THE Reserve Bank of Zimbabwe is collecting information on the volume of money in circulation with a view to establishing the economy’s optimum requirements as authorities seek to significantly reduce or — at best — completely eliminate cash shortages.
Zimbabwe is facing cash shortages that have seen some depositors spending nights in bank queues. The hardest hit institutions are POSB, CABS, FBC, ZB Bank and to some extent CBZ, which all have huge client bases.
Many banks have set daily withdrawal limits of US$50. RBZ Deputy Governor Dr Kupukile Mlambo told The Sunday Mail Business last week that the apex bank was gathering data that would enable it to establish market cash requirements before deciding on injecting money into circulation.
“We haven’t met about it yet, we are just looking into the information first (because) we need to collect information and see how (money) is circulating and so on,” said Dr Mlambo.

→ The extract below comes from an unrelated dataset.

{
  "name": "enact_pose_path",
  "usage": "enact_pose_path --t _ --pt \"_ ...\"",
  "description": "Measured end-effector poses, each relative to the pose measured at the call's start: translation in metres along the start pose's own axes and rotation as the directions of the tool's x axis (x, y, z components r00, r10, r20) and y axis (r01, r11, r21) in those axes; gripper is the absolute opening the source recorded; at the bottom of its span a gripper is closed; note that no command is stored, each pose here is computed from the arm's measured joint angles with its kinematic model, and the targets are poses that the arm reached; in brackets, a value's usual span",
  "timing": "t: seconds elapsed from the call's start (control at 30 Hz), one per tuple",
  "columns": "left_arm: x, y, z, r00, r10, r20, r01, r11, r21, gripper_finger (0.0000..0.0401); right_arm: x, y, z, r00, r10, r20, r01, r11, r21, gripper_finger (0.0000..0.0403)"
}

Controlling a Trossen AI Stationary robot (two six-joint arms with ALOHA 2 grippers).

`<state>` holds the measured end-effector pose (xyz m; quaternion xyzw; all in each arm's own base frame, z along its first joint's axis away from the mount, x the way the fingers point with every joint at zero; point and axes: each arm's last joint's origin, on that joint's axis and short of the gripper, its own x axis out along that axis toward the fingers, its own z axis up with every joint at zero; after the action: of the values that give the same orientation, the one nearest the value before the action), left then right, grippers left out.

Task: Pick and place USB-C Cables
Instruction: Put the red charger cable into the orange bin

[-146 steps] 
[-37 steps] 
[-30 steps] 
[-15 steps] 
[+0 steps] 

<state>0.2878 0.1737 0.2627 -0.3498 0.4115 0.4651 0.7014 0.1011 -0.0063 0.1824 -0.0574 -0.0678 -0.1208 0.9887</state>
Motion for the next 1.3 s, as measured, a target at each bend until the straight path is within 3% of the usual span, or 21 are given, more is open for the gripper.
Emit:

Pressed on if the RBZ would increase the amount of bond notes in circulation, Dr Mlambo said: “I can’t say right now because, like I said, we are working out the circulation; we still have to work that out.
“If you talk to me in about a week or so, I may have something because right now we are still collecting the data.”
There are growing calls for the RBZ to release more bond notes to address cash shortages and reduce the snaking queues at banks. The RBZ last month issued bond notes worth US$17 million.
The bond notes, which are backed by a US$200 million Africa Export-Import Bank facility, were introduced to incentivise exporters. Exporters get a bonus of between 2,5 percent and five percent of their export earnings in bond notes.
This is meant to encourage exports as Zimbabwe — which uses a basket of nine currencies — largely relies on the US dollar. Bond notes are equivalent in value to the US dollar and are for local use.
In a December 7, 2016 statement, RBZ Governor Dr John Mangudya said the bank would release bond notes “on a measured or drip-feed basis”.
So far, the RBZ has disbursed US$17 million worth of bond notes against a value of US$70 million payable to exporters under the export incentive scheme.
The RBZ said bond notes with a face value of US$5 would be released “in due course” after the earlier injection of notes worth US$2 and a coin with a value of US$1.
Dr Mangudya said the central bank would continue to publicise information pertaining to bond notes in order to uphold its commitment to transparency.